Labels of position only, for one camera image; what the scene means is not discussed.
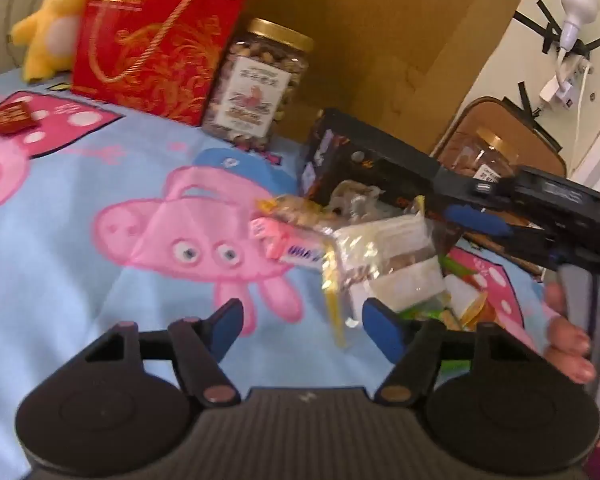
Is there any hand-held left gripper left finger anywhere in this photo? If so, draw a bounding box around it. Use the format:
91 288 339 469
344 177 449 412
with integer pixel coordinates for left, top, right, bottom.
----
▸ **INSTRUCTIONS FOR THE TASK**:
Word for word, write out each of the records, but not the pictures.

▸ **TASK SOLUTION**:
Labels of position only, for one camera image; what the scene means is not discussed.
Is there any hand-held left gripper left finger anywhere in this photo? If so, draw a bounding box around it. Use the format:
91 288 339 469
344 177 449 412
with integer pixel coordinates for left, top, right, bottom.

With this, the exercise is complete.